第22章 恐怖
『ふー…、着いた〜!』
カヨちゃんと共にやってきたのは、少し離れた地域の街。
ここにくる途中でカヨちゃんから聞いた話では、最近この街で、何人もの若い女性が行方不明になっているらしい。
いなくなってしまうのは主に夜だから
確実に鬼の仕業なのが分かり…
とりあえず情報収集をする為に
私は街の中を歩き、通行人に声を掛けようとしたら、1人の女性が紙を配っているのが視界に入った。
「娘を捜しています…。
何かご存知の方は教えて下さい…。
ご協力お願い申し上げます…」
暗い表情で紙を配りながら、ずっとそのような言葉を言い続けている女性…、
何か知っていることがあるかもしれないと思った私は、その女性に近付いて行った。
『あの、すみません。
ちょっとお聞きしたいことが…』
「はい…?」
『娘さんを探していらっしゃるんですよね?
もう少し詳しい話をお聞きしたいのですが、宜しいですか?』
「えっ、と…、あなたは一体…」
『最近この街で
何人もの女性が行方不明になっているので調査に来たんです。
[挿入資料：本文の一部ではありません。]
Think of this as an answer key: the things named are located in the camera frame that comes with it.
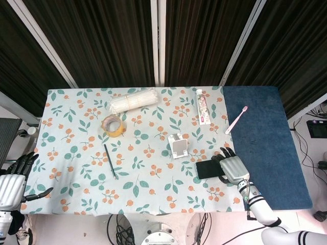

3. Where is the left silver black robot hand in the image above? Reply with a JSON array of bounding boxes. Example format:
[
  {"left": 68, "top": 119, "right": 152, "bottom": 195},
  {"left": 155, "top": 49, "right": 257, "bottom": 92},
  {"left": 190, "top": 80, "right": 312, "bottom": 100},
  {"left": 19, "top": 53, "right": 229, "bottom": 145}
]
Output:
[{"left": 0, "top": 151, "right": 55, "bottom": 211}]

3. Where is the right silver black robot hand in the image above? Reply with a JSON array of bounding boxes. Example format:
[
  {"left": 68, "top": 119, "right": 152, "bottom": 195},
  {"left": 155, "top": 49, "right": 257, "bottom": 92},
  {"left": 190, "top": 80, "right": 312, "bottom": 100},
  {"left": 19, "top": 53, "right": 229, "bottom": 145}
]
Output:
[{"left": 211, "top": 146, "right": 251, "bottom": 185}]

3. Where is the black smartphone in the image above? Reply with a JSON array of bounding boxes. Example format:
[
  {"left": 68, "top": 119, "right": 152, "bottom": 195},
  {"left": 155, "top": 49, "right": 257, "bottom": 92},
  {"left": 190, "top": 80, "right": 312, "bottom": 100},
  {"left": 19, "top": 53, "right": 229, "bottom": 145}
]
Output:
[{"left": 195, "top": 159, "right": 226, "bottom": 180}]

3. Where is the round white robot base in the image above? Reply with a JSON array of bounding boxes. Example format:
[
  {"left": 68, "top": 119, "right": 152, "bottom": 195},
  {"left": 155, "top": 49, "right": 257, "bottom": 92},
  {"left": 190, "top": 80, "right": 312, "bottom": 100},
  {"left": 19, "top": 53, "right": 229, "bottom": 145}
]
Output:
[{"left": 140, "top": 221, "right": 172, "bottom": 245}]

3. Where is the white folding phone stand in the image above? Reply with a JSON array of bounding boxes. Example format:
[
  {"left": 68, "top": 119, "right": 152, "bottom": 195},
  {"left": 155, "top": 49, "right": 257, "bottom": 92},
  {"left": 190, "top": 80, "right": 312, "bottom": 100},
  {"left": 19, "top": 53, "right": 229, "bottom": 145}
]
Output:
[{"left": 167, "top": 133, "right": 190, "bottom": 160}]

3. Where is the blue fabric table mat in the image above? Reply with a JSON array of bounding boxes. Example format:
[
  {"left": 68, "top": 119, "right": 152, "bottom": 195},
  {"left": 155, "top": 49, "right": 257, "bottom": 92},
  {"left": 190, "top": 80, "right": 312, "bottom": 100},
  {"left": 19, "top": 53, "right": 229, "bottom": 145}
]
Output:
[{"left": 222, "top": 85, "right": 314, "bottom": 212}]

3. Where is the pink toothbrush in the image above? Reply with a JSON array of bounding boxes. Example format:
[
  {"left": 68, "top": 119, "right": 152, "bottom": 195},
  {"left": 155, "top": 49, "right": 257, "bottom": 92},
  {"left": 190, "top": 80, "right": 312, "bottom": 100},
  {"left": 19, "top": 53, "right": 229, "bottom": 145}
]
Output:
[{"left": 224, "top": 105, "right": 249, "bottom": 135}]

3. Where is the white floral toothpaste tube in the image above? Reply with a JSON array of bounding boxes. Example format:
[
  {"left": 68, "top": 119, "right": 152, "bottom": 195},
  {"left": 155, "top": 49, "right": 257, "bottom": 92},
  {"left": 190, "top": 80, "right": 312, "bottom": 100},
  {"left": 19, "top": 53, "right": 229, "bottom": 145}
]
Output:
[{"left": 196, "top": 88, "right": 212, "bottom": 126}]

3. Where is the black box with screen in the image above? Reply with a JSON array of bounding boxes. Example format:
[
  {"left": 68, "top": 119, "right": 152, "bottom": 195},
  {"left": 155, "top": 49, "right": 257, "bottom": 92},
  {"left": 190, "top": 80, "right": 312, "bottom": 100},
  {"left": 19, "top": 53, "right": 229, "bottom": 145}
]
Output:
[{"left": 306, "top": 119, "right": 327, "bottom": 139}]

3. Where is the fruit and leaf print tablecloth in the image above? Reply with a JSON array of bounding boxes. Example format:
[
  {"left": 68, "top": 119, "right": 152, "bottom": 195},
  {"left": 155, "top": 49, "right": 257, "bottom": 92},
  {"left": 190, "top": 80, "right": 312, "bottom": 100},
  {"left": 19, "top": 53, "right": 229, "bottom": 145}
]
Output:
[{"left": 20, "top": 86, "right": 248, "bottom": 215}]

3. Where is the dark green pencil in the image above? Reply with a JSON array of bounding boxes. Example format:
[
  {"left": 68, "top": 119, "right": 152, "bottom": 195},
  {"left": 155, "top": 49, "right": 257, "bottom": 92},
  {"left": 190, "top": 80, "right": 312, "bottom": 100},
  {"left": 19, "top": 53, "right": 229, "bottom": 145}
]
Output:
[{"left": 103, "top": 143, "right": 118, "bottom": 180}]

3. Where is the yellow packing tape roll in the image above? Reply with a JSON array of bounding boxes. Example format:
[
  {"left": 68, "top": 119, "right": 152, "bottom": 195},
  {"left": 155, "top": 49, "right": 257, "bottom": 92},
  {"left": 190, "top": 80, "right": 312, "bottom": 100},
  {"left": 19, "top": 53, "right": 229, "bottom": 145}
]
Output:
[{"left": 102, "top": 114, "right": 125, "bottom": 138}]

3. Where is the bundle of wrapped plastic straws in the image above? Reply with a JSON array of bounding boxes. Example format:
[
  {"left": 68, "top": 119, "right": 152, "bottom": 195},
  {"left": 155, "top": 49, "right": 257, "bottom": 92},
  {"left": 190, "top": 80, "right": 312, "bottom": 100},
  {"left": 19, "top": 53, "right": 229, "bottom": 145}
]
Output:
[{"left": 109, "top": 88, "right": 159, "bottom": 114}]

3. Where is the dark pleated curtain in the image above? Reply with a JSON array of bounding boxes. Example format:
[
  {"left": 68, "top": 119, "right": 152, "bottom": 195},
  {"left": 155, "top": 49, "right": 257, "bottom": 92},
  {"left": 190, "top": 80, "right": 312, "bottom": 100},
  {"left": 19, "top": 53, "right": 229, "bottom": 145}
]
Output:
[{"left": 0, "top": 0, "right": 327, "bottom": 118}]

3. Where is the black cable bundle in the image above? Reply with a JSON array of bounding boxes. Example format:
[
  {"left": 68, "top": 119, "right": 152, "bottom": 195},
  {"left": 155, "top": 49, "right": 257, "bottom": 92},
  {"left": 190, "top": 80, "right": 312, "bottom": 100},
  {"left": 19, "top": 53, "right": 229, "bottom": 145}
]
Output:
[{"left": 105, "top": 213, "right": 140, "bottom": 245}]

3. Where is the white slanted frame bar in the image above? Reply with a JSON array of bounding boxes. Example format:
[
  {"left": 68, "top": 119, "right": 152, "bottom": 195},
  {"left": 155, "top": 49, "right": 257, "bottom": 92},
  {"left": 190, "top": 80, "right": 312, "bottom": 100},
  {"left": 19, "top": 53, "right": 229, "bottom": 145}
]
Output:
[
  {"left": 11, "top": 0, "right": 79, "bottom": 89},
  {"left": 219, "top": 0, "right": 270, "bottom": 87}
]

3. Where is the white vertical frame post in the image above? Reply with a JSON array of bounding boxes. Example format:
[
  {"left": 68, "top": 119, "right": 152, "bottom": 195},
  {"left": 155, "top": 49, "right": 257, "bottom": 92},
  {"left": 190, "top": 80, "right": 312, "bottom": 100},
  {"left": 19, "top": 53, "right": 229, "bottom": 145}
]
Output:
[{"left": 150, "top": 0, "right": 167, "bottom": 87}]
何かご存知のことがあれば教えていただけませんか?』
私の説明に納得してくれたその女性は
娘さんが行方不明になった時のことを話してくれた。
夜の散歩に2人で出かけた時…
手で持っていた灯を照らす為の提灯の火が
突然吹いてきた風によって消えてしまい辺りが真っ暗になったみたいで、
すぐに新しく火を灯し直したけど…
その時にはもう、隣にいたはずの娘さんがいなくなってしまったとのことだった…。
「僅か数秒だったはずなのに
どうして娘が消えたのか…、分からなくてっ…」
『そうですか…。』
…ますます鬼の仕業感が濃厚になってきた。
『では、どこで娘さんがいなくなってしまったのか
教えてもらってもいいでしょうか。』
「ちょうどこの辺りなんです。
だから私はここでこの紙を配って
娘の手掛かりを探していて…」
私もその紙を見せてもらったけど
絵師に頼んで描いてもらったのか
とても上手に描かれていて、紙の中の娘さんは
眩しい程の明るい笑顔と、目の下にホクロがあるのが印象的だった。